Correlating this to the dispensing operation, a short distance along the card corresponds to a small amount of colorant dispensed and a long distance along the card corresponds to a large amount of colorant dispensed, and so on for intermediate amounts.
As for the dispensing operation and as explained hereinbefore, paint colorant is drawn from the reservoir 18 into the cylinder 22 and then returned from the cylinder 22 to the reservoir 18 upon the return stroke of piston 23. While this occurs, the three-way valve 16 is positioned to interconnect the reservoir and the cylinder. When it is desired to divert the fiowing colorant into the common mixing container 14, this can be done by the actuation of the three-way valve 16. As shown in FIG. 6, when the three-way valve 16 is in its closed position (shown in full lines) colorant can flow only between the reservoir and the pump 21, and when the valve is in its open position (shown in phantom lines) colorant can flow only between the pump and the container 14.
Three-way valves 16 are actuated by microswitches 48, one for each of the three-way valves 16, and positioned above the card-holding plate 43. The switches 48 are carried by the support bar 54, which is held in position above the plate 43 by braces 55, and the switches 48 are secured in position as by clamps 56, as shown in FIG. 5. The switches function to detect a change in the thickness of a card placed atop the plate 43, and in this way control the opening and closing of their associated three-way valves 16. The card 50, as shown in FIG. 5, is apertured at 51 and 52. The apertures or slots 51 and 52 are aligned with feeler arms 53 of the switches 48, so that the arms will drop through the slots 51 and 52 as the card is moved past the switches. When the feeler arms 53 are in the raised position, the circuits to the valves 16 are broken and the valves are in a closed position. The movement of the feeler arms 53 through the slots 51 and/ or 52 completes a circuit to the respective valve, causing that valve to be opened.
The paint colorant dispenser operates quite simply in use. A coded card conforming with a color selected by a customer is positioned atop the card holder 43, the card being apertured with longitudinal openings aligned with the feeler arms of the microswitches 48. The motor 32 is then turned on which causes one of two modes of operation to take place. In the first mode of operation, the card holder, card, and the pistons 23 are moved toward the colorant reservoirs 18. As the pistons move, they force colorant from the filled cylinders 22 into the reservoirs through the three-way valves 16. During this operation, and when the feeler arms 53 of the microswitches 48 detect the apertures 51 and 52 in the moving card 50, the three-way valves corresponding to their associated pumps and switches are opened allowing colorant to flow into a common mixing container 14. When each of the microswitches is moved back to its original position by the termination of an aperture, its respective three-way valve is closed diverting the flow of colorant from the mixing container back to the reservoir.

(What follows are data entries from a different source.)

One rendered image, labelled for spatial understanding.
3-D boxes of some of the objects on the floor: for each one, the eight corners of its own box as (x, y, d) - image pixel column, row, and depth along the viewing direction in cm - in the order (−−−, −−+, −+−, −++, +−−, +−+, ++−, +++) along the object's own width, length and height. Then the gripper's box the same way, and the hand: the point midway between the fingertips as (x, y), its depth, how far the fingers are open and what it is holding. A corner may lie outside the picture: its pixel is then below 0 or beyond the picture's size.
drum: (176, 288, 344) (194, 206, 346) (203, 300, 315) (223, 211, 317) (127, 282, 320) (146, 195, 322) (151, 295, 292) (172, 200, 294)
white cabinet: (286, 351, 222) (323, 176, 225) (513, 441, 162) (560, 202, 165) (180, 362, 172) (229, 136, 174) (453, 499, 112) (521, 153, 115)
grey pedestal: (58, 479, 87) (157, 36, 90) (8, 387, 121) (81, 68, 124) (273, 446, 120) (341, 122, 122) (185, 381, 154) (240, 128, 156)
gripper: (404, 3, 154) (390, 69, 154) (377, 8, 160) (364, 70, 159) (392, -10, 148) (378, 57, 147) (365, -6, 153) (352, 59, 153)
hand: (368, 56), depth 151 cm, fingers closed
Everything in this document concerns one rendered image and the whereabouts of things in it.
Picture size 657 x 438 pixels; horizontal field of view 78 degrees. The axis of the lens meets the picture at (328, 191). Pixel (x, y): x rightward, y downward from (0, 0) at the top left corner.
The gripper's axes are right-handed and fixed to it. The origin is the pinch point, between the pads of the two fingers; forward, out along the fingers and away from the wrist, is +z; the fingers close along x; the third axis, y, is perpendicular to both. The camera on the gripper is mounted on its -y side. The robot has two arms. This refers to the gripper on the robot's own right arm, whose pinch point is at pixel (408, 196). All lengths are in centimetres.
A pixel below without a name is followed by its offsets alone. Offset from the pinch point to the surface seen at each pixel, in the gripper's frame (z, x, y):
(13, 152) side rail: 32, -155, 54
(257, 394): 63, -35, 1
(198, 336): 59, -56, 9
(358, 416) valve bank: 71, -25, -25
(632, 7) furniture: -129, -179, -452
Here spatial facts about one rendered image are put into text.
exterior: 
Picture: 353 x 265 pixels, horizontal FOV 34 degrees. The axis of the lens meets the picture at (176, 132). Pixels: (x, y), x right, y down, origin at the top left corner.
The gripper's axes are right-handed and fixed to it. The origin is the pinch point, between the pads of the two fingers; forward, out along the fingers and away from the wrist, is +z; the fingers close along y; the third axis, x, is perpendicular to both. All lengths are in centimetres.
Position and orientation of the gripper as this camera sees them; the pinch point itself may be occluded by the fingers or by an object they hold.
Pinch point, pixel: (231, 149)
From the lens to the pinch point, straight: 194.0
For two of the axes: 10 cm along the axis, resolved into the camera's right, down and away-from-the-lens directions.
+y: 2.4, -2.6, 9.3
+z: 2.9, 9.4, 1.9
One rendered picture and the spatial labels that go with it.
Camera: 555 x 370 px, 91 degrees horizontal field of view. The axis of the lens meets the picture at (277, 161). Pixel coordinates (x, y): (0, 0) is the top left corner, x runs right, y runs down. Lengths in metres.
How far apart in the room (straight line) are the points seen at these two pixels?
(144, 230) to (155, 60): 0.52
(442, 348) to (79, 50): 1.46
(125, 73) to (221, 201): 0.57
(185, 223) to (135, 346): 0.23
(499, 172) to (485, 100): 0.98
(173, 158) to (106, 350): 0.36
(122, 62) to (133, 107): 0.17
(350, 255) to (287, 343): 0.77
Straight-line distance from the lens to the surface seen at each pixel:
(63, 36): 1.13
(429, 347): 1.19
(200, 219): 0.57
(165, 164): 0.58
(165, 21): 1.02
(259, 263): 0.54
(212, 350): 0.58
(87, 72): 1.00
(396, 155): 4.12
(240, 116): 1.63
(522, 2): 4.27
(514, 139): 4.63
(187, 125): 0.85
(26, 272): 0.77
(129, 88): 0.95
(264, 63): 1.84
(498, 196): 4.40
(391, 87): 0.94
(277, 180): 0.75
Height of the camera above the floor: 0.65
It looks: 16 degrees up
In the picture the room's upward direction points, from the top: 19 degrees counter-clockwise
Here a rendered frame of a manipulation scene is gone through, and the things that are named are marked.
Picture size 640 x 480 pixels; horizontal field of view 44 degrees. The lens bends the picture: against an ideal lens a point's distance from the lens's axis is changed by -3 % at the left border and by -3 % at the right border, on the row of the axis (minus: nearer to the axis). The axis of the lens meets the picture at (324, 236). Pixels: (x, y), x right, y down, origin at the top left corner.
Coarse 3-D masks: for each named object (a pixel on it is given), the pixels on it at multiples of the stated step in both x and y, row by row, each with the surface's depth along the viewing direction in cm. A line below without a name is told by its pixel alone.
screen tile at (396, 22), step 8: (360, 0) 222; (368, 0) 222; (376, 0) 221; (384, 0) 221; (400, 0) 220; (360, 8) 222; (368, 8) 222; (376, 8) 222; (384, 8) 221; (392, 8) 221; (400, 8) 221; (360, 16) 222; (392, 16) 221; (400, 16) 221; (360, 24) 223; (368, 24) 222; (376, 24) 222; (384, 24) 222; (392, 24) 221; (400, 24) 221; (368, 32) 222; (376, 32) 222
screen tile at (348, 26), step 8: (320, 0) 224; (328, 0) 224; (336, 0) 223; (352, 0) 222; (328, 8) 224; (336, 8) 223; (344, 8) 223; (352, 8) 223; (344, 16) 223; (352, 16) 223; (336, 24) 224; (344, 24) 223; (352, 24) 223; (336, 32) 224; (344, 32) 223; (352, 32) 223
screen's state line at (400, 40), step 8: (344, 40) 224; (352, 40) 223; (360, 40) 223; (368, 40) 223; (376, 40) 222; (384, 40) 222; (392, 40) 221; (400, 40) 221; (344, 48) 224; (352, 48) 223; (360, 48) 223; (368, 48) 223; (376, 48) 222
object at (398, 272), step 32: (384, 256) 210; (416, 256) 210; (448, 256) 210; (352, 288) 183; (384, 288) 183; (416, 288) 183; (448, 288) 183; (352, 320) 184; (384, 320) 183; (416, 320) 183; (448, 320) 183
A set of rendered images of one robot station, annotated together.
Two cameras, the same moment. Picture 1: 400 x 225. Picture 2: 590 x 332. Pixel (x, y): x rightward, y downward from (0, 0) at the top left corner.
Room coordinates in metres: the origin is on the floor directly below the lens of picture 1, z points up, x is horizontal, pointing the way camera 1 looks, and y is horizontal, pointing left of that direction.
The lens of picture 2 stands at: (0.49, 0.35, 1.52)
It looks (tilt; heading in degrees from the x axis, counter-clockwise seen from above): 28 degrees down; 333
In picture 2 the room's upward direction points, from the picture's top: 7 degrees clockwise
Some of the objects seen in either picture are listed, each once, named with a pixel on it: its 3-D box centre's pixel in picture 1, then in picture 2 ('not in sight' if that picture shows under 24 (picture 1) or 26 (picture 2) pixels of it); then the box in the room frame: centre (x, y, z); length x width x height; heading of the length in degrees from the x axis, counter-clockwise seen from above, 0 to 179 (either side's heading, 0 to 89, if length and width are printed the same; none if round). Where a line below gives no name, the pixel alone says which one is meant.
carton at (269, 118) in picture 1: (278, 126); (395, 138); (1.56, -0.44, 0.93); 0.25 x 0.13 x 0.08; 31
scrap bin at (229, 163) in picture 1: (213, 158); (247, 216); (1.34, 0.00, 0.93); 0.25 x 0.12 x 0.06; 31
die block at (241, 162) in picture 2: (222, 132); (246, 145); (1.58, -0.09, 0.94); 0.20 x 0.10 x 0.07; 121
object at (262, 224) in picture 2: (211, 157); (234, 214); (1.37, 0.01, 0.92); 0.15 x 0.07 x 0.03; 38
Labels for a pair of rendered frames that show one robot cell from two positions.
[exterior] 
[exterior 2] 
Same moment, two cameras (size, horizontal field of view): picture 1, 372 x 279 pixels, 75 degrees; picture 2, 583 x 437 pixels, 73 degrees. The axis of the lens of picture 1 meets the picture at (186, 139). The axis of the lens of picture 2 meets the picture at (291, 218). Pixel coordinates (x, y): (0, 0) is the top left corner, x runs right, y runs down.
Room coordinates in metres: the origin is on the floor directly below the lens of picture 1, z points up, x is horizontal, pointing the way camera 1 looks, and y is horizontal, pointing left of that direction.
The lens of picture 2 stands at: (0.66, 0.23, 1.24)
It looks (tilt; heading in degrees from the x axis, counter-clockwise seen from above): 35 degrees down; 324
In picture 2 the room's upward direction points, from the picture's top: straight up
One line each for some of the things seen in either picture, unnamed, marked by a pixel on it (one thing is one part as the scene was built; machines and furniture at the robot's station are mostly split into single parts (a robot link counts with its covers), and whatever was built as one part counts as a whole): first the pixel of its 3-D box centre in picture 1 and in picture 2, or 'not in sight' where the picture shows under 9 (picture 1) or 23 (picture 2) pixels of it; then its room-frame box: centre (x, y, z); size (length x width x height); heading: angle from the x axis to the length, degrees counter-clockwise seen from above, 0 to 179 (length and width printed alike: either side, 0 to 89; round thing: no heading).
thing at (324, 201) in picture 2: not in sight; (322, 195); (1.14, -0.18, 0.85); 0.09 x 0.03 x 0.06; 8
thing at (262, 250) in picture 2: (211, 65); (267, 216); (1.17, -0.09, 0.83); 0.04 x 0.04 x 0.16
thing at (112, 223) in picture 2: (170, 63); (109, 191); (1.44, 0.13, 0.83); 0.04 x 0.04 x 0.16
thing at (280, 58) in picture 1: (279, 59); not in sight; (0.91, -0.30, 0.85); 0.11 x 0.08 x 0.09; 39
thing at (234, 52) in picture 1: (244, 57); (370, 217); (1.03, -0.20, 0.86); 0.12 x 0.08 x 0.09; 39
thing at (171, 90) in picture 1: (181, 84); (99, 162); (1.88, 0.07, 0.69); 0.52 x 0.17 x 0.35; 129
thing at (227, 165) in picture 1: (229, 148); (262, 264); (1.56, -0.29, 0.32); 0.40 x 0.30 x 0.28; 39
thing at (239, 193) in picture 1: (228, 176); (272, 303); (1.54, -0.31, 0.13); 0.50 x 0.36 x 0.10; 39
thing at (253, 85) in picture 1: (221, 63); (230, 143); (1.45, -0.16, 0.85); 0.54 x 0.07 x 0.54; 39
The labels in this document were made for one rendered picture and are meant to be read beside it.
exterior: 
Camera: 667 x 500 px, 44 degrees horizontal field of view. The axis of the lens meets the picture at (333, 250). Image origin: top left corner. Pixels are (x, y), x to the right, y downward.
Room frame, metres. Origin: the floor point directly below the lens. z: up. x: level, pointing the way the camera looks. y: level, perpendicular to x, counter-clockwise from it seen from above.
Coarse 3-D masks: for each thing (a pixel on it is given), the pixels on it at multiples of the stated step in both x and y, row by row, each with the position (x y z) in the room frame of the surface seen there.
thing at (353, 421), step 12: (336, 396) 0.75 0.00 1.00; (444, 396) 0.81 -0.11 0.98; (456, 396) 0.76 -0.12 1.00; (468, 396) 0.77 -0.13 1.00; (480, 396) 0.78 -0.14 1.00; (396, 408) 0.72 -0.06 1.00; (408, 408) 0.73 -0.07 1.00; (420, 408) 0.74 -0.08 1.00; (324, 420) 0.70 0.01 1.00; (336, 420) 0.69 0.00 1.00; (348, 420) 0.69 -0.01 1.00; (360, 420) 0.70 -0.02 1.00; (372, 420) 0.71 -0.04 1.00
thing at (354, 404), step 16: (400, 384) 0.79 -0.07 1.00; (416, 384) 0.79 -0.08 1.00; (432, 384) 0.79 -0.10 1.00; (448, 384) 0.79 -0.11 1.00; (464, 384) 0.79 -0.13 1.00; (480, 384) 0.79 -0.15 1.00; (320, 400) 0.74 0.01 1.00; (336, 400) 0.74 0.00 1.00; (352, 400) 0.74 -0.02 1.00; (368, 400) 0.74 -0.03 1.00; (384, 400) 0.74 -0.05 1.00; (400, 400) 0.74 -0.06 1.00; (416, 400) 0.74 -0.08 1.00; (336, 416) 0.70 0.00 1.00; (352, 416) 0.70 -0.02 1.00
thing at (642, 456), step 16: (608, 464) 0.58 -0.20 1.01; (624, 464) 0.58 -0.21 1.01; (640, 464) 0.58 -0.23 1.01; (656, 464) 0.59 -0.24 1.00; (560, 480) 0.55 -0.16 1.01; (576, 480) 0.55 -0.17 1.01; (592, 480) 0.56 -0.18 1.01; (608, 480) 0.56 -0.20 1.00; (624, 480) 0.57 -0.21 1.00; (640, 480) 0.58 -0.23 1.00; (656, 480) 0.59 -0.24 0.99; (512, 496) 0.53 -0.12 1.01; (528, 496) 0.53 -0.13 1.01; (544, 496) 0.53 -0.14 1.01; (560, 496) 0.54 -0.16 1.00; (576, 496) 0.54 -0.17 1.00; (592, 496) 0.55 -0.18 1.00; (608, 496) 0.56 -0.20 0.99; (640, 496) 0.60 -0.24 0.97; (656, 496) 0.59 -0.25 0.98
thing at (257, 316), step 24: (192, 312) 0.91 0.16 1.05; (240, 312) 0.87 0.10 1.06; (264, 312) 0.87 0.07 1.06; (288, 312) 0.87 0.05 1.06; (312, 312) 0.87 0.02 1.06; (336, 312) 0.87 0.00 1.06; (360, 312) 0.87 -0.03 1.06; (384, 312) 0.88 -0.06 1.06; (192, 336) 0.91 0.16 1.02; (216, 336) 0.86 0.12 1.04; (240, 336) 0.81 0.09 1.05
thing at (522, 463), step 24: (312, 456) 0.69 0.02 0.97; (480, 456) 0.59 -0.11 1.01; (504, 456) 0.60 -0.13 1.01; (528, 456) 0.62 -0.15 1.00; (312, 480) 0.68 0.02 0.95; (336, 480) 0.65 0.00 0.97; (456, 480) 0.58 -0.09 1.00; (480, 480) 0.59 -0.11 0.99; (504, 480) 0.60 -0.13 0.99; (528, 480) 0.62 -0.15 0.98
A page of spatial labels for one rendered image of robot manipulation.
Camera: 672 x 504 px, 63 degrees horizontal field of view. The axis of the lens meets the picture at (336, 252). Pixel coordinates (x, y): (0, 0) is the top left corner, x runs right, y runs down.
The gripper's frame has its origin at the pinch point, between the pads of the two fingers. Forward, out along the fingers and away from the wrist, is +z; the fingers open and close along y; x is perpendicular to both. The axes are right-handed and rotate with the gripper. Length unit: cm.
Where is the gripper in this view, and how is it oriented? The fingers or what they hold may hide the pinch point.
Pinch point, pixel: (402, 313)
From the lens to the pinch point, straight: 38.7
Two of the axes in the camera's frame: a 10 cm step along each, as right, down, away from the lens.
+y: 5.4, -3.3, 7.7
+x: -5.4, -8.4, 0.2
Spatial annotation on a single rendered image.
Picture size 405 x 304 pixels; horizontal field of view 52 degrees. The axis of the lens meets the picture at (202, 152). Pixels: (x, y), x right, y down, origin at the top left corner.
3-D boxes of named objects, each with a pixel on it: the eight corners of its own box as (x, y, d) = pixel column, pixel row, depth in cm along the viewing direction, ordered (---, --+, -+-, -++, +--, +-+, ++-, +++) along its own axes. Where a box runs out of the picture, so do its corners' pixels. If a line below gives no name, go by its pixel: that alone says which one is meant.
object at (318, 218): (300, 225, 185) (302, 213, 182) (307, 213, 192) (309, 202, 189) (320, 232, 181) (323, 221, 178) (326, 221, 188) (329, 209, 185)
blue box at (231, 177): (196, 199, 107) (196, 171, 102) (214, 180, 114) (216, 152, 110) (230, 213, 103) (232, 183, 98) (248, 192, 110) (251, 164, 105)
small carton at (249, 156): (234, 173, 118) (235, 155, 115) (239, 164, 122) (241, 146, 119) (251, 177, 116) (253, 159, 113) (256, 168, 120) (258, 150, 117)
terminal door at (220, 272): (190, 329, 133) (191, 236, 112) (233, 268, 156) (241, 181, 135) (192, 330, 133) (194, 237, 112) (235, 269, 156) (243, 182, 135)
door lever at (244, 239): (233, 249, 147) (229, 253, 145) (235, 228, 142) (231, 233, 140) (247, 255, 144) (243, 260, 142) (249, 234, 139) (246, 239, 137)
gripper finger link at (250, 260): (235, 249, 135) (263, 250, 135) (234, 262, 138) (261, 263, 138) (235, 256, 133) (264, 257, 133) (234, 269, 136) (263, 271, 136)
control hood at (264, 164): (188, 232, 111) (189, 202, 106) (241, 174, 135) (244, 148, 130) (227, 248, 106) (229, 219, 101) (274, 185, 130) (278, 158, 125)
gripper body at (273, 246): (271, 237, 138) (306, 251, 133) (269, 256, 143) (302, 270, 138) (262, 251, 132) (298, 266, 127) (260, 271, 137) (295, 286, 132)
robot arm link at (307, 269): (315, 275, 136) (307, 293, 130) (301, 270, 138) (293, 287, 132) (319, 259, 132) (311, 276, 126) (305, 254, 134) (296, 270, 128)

At the completion of the dispensing stroke the motor is turned off, the circuits between the microswitches and three-way valves are opened and the motor reverses itself. The reverse actuation of the motor causes the pistons to move toward the card holder, draining colorant from the reservoirs into the cylinders, and the card holder and card are returned to their original position. On the return movement of the card the microswitches do not activate the three-way valves as the circuit is held open until the piston is in its fully dispensing position. The circuitry will be discussed hereinafter.
In the second mode of operation, the procedure is reversed, the colorant is first drained from the reservoirs into the cylinders and then forced back into the reservoirs. In both of the operations the circuits between the microswitches and three-way valves are opened during the filling or draining cycle and closed during the returning cycle so that the flow of colorant is diverted on only one of the two strokes of a given cycle, namely the power stroke of the cycle.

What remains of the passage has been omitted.